With, by Donald Harington, Toby Press, 491 pages, $19.95 Early in the 10th chapter of Donald Harington's startling and triumphant new novel With, the main character, Robin Kerr, poses an impossible question: "Why is this happening?"
    The question is not just impossible for 7-year-old Robin to answer. How could anyone plausibly explain what has happened to her - innocently attending a friend's birthday party at the local skating rink only to be whisked away by a former policeman who intends to make her his "truelove"?
    Robin's story is every parent's nightmare : the unspeakable prospect of an innocent child falling into the clutches of a cunning and ruthless adult predator. But in the deft hands of Harington, this most harrowing of setups gradually becomes a marvelous story of improbable growth, heroic resolve, and life-giving love.
    With is still a Harington novel - which is to say a work of sprightly, delightful humor. But With mixes the light with the very dark, winning plenty of surprising laughter from Robin's grim situation but not in the least sugar-coating that grimness.
    This is Harington's signature talent. In book after book since his first novel, The Cherry Pit, appeared in 1965, Harington has wrung divinely improbable comedy from the trials and horrors that his characters undergo.

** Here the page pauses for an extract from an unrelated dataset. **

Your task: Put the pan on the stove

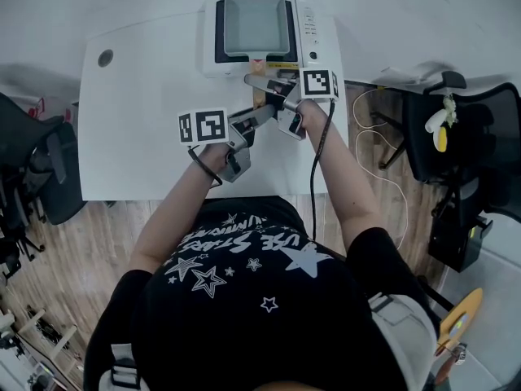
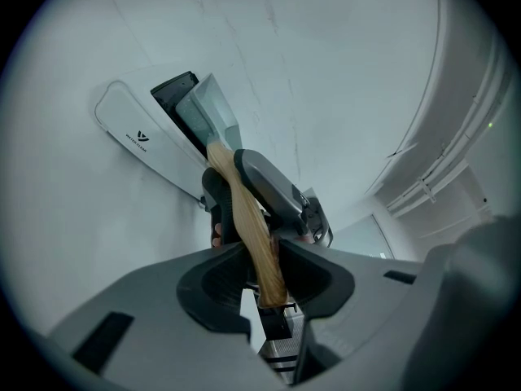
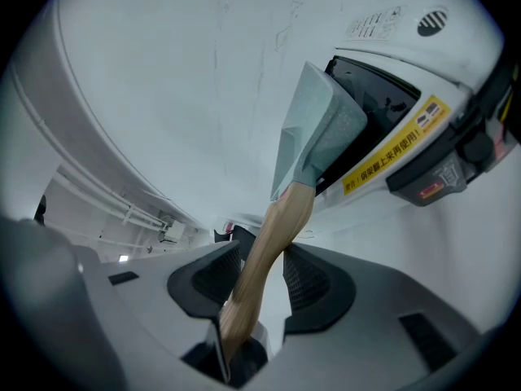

    But in telling the remarkable story of Robin Kerr's abduction and hardscrabble life on Madewell Mountain, With conjures a magic that is exceptional even for Harington.
    Many years and several novels have passed since a critic labeled Harington "America's greatest unknown novelist." But to judge from the enthusiasm that With has already generated among critics, Harington may finally have found the story line that will remove the last adjective from that backhanded compliment.
    THE MAYOR OF STAY MORE When you meet Donald Harington for the first time, two things will probably strike you: first, he is quite tall, and second, he smiles a lot. And while the impression made by his 6-foot-5-inch frame will soon pass, the smile - and the air of a mysterious good humor that goes along with it - probably will not.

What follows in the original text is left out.